Diferencia entre pastillas de freno
Las pastillas de freno para bicicletas se fabrican principalmente con dos tipos de compuestos: orgánico y metálico (también conocidas como sinterizadas). Las pastillas con compuesto orgánico están hechas de materiales como resinas, fibras de kevlar, goma y carbono, lo que les otorga una frenada más suave y silenciosa. Estas pastillas son ideales para condiciones secas y para ciclistas que buscan una sensación más modulable en el frenado. Son más amigables con el rotor y generan menos ruido, pero tienen una vida útil más corta, especialmente en condiciones de humedad o barro.
Por otro lado, las pastillas de compuesto metálico están fabricadas con partículas metálicas fusionadas a alta temperatura, lo que las hace más duraderas y resistentes a condiciones extremas, como el barro, la lluvia o los descensos prolongados. Ofrecen una potencia de frenado más agresiva y constante, incluso cuando se calientan, por lo que son preferidas en disciplinas exigentes como el downhill o el enduro. Sin embargo, tienden a ser más ruidosas, pueden desgastar más rápido el rotor y requieren un periodo de asentamiento más largo.
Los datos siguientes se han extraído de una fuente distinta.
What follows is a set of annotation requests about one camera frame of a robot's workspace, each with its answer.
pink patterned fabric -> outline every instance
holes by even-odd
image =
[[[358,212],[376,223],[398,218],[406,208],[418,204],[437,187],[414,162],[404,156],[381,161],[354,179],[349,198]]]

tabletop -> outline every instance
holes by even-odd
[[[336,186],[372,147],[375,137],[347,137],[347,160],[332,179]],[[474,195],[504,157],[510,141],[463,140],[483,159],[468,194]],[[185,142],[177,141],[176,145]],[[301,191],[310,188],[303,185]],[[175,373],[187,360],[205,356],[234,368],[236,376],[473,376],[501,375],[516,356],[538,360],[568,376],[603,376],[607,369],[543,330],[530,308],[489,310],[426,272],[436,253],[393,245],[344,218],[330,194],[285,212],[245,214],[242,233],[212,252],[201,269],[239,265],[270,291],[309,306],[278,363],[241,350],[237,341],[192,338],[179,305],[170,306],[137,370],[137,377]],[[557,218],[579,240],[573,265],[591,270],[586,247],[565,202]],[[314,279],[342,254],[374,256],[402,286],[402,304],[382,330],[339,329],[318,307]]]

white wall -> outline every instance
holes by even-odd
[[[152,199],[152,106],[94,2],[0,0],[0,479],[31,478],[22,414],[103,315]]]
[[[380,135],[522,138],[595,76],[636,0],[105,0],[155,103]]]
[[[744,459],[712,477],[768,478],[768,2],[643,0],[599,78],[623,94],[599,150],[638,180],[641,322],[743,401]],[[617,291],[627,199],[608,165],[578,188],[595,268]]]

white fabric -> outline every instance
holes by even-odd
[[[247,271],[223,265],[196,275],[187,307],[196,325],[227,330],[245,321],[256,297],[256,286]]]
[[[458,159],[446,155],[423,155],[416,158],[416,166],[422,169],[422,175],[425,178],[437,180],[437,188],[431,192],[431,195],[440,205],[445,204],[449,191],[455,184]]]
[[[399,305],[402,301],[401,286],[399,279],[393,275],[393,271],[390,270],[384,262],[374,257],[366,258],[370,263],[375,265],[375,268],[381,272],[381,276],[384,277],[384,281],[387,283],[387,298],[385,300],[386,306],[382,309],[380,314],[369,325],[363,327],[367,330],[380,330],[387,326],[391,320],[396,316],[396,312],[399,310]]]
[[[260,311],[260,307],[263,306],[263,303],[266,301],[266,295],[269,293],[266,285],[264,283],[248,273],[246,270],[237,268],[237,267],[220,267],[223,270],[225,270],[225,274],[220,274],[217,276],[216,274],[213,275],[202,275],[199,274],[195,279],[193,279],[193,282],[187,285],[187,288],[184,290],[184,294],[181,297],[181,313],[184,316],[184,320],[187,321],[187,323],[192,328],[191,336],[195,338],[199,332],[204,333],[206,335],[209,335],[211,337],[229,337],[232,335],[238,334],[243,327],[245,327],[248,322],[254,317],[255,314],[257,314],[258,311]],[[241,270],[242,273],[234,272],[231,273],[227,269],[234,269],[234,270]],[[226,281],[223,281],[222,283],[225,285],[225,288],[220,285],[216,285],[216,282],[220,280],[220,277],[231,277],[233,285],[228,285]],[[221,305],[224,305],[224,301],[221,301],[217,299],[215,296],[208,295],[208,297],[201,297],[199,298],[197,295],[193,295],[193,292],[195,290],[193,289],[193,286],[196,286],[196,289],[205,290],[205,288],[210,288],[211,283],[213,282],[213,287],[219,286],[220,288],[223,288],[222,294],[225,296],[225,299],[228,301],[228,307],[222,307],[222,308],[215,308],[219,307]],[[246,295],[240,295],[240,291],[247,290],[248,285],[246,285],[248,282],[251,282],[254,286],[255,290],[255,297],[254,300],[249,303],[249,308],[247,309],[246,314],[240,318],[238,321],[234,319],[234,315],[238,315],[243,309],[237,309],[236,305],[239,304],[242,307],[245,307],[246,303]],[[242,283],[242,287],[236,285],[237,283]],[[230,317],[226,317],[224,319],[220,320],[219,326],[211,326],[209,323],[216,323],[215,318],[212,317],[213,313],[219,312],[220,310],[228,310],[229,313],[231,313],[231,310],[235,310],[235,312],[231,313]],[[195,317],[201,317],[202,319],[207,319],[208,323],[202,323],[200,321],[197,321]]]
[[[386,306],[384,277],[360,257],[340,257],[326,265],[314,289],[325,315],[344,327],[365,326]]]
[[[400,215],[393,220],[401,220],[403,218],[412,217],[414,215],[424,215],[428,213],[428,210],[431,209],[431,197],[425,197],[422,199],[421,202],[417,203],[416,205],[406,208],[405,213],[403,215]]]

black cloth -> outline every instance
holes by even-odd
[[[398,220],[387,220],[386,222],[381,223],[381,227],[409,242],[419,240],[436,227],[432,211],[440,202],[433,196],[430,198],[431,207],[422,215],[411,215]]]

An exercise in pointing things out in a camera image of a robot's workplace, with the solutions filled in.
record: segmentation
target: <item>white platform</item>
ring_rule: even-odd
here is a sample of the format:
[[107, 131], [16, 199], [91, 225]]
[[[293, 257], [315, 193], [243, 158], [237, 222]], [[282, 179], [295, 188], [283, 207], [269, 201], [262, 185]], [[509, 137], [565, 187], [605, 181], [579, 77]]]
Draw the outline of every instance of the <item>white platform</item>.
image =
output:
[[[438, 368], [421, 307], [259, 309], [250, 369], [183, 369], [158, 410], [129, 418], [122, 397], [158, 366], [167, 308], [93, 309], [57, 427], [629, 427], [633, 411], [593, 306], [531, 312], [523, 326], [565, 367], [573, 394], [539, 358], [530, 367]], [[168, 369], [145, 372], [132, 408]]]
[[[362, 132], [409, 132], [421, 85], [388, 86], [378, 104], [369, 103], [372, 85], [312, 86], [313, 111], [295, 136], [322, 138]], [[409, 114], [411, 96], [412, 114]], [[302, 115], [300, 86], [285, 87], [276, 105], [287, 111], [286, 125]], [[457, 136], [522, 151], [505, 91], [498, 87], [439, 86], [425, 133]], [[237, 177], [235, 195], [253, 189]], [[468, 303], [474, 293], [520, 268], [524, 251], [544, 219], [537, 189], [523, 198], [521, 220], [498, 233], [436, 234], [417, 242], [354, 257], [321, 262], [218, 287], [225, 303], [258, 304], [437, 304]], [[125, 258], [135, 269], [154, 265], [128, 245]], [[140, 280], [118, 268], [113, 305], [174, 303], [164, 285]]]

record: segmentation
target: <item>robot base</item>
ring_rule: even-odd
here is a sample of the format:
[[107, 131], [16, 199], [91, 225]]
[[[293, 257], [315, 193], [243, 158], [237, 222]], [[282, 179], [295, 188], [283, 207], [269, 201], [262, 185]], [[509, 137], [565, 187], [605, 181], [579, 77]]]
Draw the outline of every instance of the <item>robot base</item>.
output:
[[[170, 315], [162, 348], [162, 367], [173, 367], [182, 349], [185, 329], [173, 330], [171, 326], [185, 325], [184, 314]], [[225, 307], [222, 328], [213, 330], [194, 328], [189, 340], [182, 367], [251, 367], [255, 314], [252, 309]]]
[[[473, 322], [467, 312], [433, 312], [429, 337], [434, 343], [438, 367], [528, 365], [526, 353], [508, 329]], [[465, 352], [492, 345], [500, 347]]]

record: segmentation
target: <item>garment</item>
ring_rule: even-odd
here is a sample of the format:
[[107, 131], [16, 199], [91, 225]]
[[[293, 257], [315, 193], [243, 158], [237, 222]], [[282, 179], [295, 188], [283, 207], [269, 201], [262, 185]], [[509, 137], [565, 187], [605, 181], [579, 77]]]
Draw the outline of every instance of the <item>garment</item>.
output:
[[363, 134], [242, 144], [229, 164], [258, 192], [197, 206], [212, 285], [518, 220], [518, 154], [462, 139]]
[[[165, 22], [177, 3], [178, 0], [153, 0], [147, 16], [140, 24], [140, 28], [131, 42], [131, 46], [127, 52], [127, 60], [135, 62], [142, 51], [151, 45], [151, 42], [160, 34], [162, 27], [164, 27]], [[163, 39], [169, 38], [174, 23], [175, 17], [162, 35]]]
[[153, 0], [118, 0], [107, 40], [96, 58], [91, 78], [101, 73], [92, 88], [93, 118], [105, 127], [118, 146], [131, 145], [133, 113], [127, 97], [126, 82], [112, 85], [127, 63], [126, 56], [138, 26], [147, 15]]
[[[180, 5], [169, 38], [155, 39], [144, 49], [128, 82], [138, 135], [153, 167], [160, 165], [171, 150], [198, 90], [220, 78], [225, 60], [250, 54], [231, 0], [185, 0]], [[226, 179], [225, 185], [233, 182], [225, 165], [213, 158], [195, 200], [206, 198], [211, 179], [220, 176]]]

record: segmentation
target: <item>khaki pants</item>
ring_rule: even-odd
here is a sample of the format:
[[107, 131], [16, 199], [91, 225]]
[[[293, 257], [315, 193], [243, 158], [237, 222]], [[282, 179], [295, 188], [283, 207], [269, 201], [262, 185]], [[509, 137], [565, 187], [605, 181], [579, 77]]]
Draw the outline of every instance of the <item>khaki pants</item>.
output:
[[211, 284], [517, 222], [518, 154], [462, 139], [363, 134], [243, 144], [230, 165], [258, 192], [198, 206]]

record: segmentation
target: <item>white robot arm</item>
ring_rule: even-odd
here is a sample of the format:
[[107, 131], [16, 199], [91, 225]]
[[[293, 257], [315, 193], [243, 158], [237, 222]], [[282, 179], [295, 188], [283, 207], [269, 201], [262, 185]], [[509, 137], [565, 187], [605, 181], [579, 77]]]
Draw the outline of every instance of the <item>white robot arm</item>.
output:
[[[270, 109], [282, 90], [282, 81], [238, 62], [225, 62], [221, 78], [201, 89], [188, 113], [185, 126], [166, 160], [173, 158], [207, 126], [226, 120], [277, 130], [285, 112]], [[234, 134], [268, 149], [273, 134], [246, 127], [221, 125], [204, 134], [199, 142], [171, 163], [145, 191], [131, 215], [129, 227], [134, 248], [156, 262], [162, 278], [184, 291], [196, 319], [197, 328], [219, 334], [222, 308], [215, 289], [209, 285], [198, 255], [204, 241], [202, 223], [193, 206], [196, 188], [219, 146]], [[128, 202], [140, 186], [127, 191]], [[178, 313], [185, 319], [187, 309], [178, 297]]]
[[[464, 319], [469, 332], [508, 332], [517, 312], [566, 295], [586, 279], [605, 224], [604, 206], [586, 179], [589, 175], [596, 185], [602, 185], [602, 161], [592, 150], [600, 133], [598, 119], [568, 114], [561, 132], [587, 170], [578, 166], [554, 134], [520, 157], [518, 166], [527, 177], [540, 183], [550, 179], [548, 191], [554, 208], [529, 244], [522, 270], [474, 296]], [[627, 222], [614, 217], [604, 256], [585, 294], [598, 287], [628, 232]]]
En resumen, la elección entre pastillas orgánicas o metálicas depende del tipo de uso, las condiciones del terreno y las preferencias del ciclista. Las orgánicas son recomendadas para uso urbano o recreacional en condiciones secas, mientras que las metálicas se destacan en terrenos técnicos y en condiciones húmedas o de alta exigencia. Un correcto mantenimiento y revisión periódica también influye en el rendimiento de cualquiera de estos compuestos.